Although archives can be sites of (often unaccountable) authority, these examples illustrate how they can also readily challenge power. Firstly, through their ability to redress the historical record, by accounting for those who lived with little power or visibility, but whose presence remains, almost by accident, trapped in archives like insects in amber. Secondly, archives challenge power because, seen openly and critically, they offer a chance to look inside – and bring some accountability to – the cultures that created them. Magnum’s self-avowed aim, per their website, is loyalty to ‘values of uncompromising excellence, truth, respect and independence’ but scrutiny of their archive reveals that, as well as being a home to photographers who have sought this goal, it has also harboured images by those who did not.

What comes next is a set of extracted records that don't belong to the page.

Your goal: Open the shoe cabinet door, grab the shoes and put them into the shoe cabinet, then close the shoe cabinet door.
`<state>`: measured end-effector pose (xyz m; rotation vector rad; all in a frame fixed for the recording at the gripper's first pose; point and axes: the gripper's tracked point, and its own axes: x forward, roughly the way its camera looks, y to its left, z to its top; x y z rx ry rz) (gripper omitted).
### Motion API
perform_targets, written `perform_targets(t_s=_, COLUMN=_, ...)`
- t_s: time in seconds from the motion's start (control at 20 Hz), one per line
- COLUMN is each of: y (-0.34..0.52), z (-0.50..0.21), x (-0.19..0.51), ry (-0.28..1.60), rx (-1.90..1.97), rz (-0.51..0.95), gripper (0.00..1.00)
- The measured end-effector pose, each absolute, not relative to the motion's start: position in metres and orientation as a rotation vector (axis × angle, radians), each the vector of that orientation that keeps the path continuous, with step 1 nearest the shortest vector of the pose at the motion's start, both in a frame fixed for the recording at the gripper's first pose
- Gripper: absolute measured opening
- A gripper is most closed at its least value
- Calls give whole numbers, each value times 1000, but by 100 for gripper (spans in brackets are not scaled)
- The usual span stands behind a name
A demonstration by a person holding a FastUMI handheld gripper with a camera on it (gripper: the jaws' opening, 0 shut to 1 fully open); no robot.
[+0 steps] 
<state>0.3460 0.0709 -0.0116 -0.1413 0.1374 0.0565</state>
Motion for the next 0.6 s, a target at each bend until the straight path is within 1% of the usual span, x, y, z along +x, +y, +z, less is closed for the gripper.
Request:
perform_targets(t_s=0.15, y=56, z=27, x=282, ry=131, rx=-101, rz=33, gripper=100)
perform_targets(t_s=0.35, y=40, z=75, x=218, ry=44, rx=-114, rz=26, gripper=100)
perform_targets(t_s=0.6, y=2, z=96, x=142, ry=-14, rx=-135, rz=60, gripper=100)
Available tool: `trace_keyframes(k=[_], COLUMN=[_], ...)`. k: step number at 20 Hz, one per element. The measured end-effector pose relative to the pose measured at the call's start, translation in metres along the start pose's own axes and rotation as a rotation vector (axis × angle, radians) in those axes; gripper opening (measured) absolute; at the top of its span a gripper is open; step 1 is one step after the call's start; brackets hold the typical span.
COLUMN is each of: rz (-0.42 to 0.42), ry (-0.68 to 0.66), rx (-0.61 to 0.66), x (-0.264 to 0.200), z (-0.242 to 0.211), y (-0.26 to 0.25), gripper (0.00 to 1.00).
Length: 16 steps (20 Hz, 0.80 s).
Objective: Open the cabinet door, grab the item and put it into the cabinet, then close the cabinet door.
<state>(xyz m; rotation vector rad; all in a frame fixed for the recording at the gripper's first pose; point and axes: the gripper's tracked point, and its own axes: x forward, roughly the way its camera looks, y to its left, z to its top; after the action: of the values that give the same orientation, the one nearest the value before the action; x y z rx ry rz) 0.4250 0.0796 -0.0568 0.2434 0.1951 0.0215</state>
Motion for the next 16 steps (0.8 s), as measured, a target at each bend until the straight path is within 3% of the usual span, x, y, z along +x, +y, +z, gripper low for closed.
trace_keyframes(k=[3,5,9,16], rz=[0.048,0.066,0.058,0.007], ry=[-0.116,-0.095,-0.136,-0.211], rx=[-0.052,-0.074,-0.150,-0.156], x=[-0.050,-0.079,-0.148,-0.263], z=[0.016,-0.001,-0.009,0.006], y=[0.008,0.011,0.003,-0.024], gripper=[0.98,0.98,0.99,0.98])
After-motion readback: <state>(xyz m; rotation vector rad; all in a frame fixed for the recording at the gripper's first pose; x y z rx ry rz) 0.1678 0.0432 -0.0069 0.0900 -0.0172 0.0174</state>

The problem for organizations like Magnum, is that an archive, by its nature, creates a relationship between the things it contains. Accumulations of imagery made in a specific moment and for a specific reason do not remain anchored in that moment: they go forward in time, and the meaning of the contents of an archive are constantly being altered by their relationships to each other. The photographers who have sought to live up to Magnum’s founding ideals have become inextricably tied to those who, arguably, haven’t. The photojournalism of Phillip Jones Griffiths is inevitably read partly in terms of its co-location alongside the work of Martin Parr, despite the former once describing the latter in a 1994 letter to Magnum members as ‘the dedicated enemy of everything I believe in’.

In May, Magnum pledged to review its archive. While this is welcome, the real challenge is to stop viewing their archives as merely an accumulation of random images or neutral repositories of information. We need to become more comfortable with the idea of studying the contents of archives and archives themselves  by asking why they exist, and what they tell us – good and bad – about the organizations and cultures that create them.

Lewis Bush works across media and platforms to visualise the activities of powerful organisations, practices, and technologies. He is the course leader of MA documentary photography at London College of Communication.